ISLAMORADA — With virtually no public input or opposition, the Islamorada Village Council approved a 3.0 millage rate, or $300 per $100,000 of taxable property value, in its second and final budget hearing for fiscal year 2021-22.
The rate is a 5.3% increase over the rollback rate of 2.849 mills, which is the rate that would generate the same amount of taxes as the current fiscal year due to rising property values.
“I just want to mention the fact that if we keep the millage at the same number (the initially proposed rate of 3.015 mills), that we’ll raise the money that we’re very much in need as far as 2023. You’re going to hear about 2023 for the next year I suspect because that’s where I am,” Councilman Henry Rosenthal said in reference to the projected buildout year when new building permits can no longer be issued.
“I think if we left it where it is, it results in about $70,000 (more). So that’s not a major major number. I just think it’s incumbent of me to make that. I will leave it up to the rest of the council.”
From staff’s perspective, the 3.0 millage rate covers the proposed staffing and budget plan.

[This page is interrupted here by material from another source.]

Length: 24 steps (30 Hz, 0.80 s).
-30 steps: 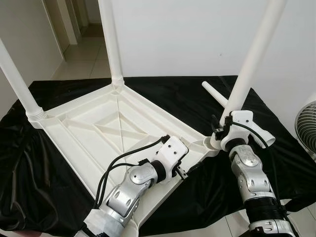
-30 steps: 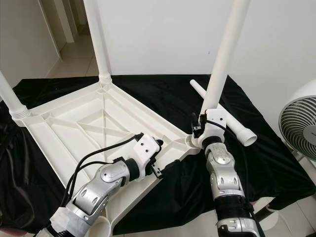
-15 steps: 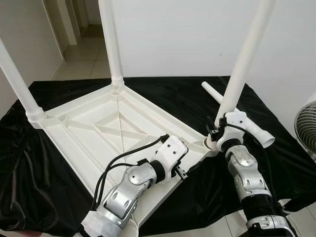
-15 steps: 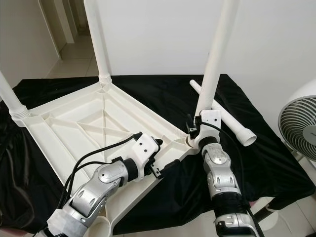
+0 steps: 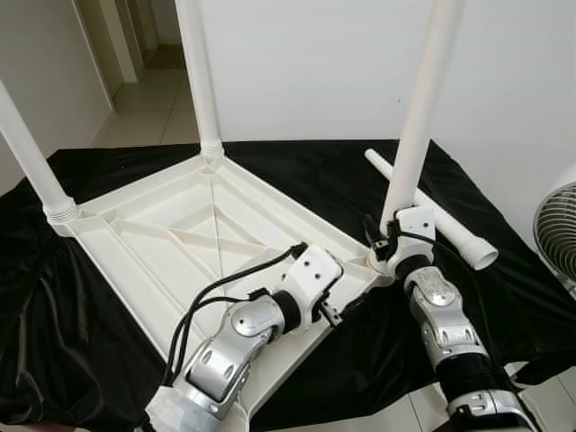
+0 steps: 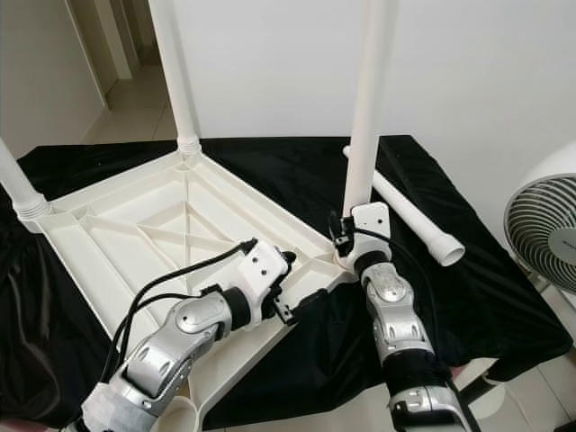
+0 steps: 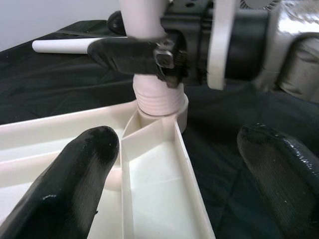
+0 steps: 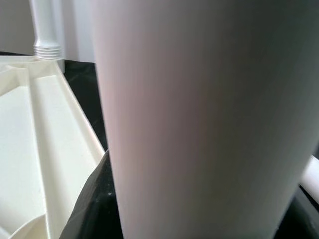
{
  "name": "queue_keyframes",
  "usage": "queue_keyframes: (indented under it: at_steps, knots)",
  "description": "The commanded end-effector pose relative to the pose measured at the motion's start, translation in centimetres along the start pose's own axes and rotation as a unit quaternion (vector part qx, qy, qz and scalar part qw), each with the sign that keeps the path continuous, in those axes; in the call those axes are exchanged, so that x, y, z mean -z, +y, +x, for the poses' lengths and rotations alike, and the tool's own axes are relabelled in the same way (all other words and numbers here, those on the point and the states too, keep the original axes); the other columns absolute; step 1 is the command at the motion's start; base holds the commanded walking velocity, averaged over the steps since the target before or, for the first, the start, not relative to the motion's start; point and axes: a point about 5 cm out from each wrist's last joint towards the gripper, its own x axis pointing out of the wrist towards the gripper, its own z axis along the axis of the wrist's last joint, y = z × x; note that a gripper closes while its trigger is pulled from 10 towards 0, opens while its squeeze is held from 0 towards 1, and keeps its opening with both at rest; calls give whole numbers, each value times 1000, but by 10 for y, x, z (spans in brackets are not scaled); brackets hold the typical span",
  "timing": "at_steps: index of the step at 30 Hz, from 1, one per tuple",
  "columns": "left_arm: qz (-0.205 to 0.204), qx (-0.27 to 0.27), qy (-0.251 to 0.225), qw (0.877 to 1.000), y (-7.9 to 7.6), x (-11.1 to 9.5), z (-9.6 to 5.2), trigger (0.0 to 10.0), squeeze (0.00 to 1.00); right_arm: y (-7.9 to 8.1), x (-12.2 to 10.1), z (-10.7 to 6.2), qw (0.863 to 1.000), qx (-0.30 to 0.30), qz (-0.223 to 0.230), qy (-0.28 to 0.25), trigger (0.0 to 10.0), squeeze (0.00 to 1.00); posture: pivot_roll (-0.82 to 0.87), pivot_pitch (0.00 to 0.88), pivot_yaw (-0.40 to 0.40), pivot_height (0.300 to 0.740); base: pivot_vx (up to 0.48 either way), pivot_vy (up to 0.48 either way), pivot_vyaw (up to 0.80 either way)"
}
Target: Building children table
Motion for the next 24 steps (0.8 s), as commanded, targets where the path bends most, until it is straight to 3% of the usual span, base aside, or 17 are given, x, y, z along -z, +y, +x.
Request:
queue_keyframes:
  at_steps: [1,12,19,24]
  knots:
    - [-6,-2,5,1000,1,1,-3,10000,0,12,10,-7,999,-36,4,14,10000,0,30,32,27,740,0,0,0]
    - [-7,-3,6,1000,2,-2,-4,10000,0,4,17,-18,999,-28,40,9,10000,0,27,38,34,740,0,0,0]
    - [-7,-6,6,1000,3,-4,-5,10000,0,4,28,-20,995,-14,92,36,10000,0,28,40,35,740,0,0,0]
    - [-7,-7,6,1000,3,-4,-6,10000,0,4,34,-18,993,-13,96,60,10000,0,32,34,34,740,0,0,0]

“I feel very confident of our financial health. I think our ship is sound, that we’re well positioned for the future and that we’re going to have a great year,” Village Manager Greg Oravec said. “The difference between the 3.0 and the 3.015 millage rate is about $63,000, in round numbers less than $70,000. It’s not a huge swing. We could make that up in savings and expenditures throughout the year.”
Rosenthal said he is trying to bring attention to future takings claims and foster discussions about setting aside enough money to pay such claims.
“This time next year, we can have a different conversation,” Councilman Mark Gregg said. “Most homes spend more a year on potato chips than they do on the tax increase we are voting on tonight.”
Rosenthal, however, continued to underscore the importance of preparing for buildout.
“We have to take every opportunity not to put it on the back of the taxpayers,” he said. “I’m going to mention 2023, because that’s what I’m going to mention. It’s either that, or we’re going to be doing bake sales in 2023 and I don’t want to do that. I just want to open it up for discussion, that’s all I’m doing.”
A lowered millage rate does not necessarily mean lower taxes since overall property values are rising.
“The 3.0 millage rate is less than the adopted millage rate of the three previous years (2018, 2019 and 2020), but this does not necessarily mean that ad valorem taxes have gone down because taxable values have increased,” Village Finance Director Maria Bassett said.
The council approved the 3.0 millage rate unanimously. Subsequently, the council also approved unanimously the $72.6 million budget, which includes the general fund, special revenue, capital projects, debt service, enterprise funds and reserves.
The council also voted unanimously to postpone the next regular meeting until 5:30 p.m. Thursday, Sept. 30.